■ DESCRIPTION OF THE TASK
Images are to be dropped, and the rest of the data reproduced exactly.
'''
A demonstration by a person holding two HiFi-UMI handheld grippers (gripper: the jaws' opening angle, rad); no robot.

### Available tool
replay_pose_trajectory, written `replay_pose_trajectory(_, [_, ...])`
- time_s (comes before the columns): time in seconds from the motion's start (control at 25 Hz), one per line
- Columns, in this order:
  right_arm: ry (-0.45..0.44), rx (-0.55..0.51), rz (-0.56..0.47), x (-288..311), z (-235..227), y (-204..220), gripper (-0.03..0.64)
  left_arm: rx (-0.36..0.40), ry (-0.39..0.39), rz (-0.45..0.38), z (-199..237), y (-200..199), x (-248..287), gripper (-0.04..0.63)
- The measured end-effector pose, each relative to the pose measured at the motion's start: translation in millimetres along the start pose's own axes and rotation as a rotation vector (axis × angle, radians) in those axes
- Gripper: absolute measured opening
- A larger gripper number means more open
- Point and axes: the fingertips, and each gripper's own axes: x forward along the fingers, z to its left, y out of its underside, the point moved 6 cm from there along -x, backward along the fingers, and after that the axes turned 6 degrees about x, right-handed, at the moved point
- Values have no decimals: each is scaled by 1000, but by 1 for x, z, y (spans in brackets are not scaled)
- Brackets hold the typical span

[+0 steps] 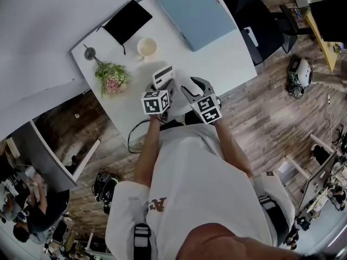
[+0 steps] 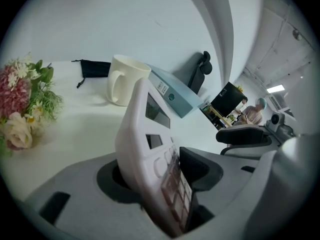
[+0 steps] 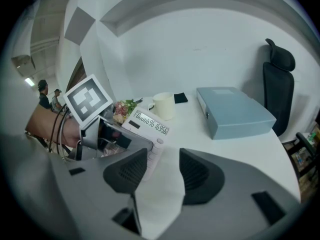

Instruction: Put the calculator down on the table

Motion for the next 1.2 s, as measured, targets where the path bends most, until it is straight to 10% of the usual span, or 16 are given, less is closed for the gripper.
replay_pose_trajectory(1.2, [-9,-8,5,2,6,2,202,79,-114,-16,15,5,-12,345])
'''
■ COMPLETED EXERCISE
A demonstration by a person holding two HiFi-UMI handheld grippers (gripper: the jaws' opening angle, rad); no robot.

### Available tool
replay_pose_trajectory, written `replay_pose_trajectory(_, [_, ...])`
- time_s (comes before the columns): time in seconds from the motion's start (control at 25 Hz), one per line
- Columns, in this order:
  right_arm: ry (-0.45..0.44), rx (-0.55..0.51), rz (-0.56..0.47), x (-288..311), z (-235..227), y (-204..220), gripper (-0.03..0.64)
  left_arm: rx (-0.36..0.40), ry (-0.39..0.39), rz (-0.45..0.38), z (-199..237), y (-200..199), x (-248..287), gripper (-0.04..0.63)
- The measured end-effector pose, each relative to the pose measured at the motion's start: translation in millimetres along the start pose's own axes and rotation as a rotation vector (axis × angle, radians) in those axes
- Gripper: absolute measured opening
- A larger gripper number means more open
- Point and axes: the fingertips, and each gripper's own axes: x forward along the fingers, z to its left, y out of its underside, the point moved 6 cm from there along -x, backward along the fingers, and after that the axes turned 6 degrees about x, right-handed, at the moved point
- Values have no decimals: each is scaled by 1000, but by 1 for x, z, y (spans in brackets are not scaled)
- Brackets hold the typical span

[+0 steps] 
[+0 steps] 
[+0 steps] 

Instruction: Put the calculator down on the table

Motion for the next 1.2 s, as measured, targets where the path bends most, until it is straight to 10% of the usual span, or 16 are given, less is closed for the gripper.
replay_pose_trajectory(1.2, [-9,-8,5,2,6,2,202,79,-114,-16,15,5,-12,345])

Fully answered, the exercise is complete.